Staffers for Stephen Colbert’s “The Late Show” are off the hook after officials declined to prosecute them for illegally entering a congressional building last month while filming a comedy skit with a foul-mouthed puppet.
Capitol Police revealed on Monday that the US Attorney’s Office for the District of Columbia decided to clear the nine employees, who were busted for unlawful entry following the botched June 16 taping that featured Triumph the Insult Comic Dog.
“We respect the decision that office has made,” the Capitol Police said in a statement.
The “Late Show” associates were found by Capitol Police officers inside the Longworth House Office Building, which houses offices for members of the House of Representatives, the department told The Post in a statement last month.

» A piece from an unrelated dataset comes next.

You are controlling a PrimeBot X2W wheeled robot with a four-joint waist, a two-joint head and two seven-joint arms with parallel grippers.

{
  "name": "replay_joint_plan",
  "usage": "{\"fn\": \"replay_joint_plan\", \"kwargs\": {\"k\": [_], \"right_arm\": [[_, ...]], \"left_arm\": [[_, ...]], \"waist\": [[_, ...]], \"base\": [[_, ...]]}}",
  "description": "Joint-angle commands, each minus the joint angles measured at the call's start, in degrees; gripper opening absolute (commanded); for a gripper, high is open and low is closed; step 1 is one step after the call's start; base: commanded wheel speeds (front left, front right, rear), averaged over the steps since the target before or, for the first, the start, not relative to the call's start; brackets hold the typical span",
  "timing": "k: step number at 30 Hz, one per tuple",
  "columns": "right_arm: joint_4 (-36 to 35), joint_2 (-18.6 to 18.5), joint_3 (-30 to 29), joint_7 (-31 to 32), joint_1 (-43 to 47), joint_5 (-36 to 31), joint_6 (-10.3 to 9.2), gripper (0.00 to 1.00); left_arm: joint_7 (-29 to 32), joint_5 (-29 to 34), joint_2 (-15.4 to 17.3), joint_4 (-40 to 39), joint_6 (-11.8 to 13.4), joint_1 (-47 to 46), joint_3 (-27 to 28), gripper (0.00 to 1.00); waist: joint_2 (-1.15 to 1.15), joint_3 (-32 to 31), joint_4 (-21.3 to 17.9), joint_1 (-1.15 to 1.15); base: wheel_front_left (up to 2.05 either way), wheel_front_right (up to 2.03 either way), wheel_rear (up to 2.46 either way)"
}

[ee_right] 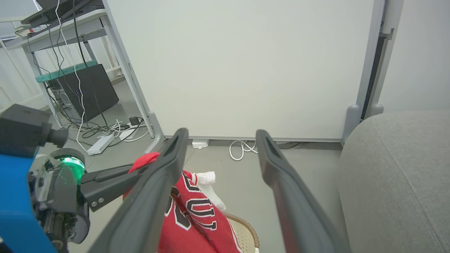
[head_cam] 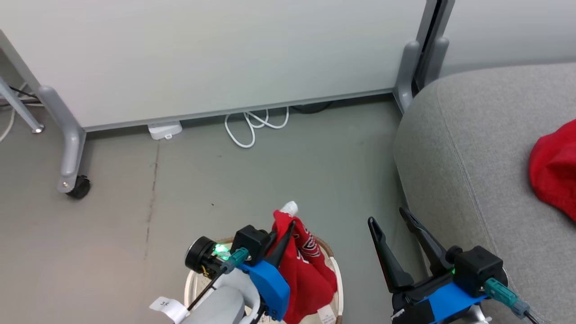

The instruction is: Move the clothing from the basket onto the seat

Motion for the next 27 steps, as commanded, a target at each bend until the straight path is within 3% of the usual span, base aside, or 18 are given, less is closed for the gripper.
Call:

The staffers — including Robert Smigel, who voices Triumph — were “unescorted and without Congressional ID” on the sixth floor of the building that was closed to the public at the time.
Capitol police said the staffers were told several times they needed to remain with a staff escort on the federal property and didn’t follow those instructions.
The US Attorney’s Office, in a statement, said it came to the decision after a “comprehensive review of all of the evidence and the relevant legal authority.”
“The individuals, who entered the building on two separate occasions, were invited by Congressional staffers to enter the building in each instance and were never asked to leave by the staffers who invited them, though, members of the group had been told at various points by the U.S. Capitol Police that they were supposed to have an escort,” the statement said.
“The Office would be required to prove beyond a reasonable doubt that these invited guests were guilty of the crime of unlawful entry because their escort chose to leave them unattended.”
The Capitol Police said in a statement, “We respect the decision that office has made.”
Days after the incident, Colbert addressed the arrests on his show, joking that the staffers committed “first-degree puppetry.”
“The Capitol Police were just doing their job, my staff was just doing their job, everyone was very professional, everyone was very calm,” Colbert said. “My staffers were detained, processed and released. A very unpleasant experience for my staff.”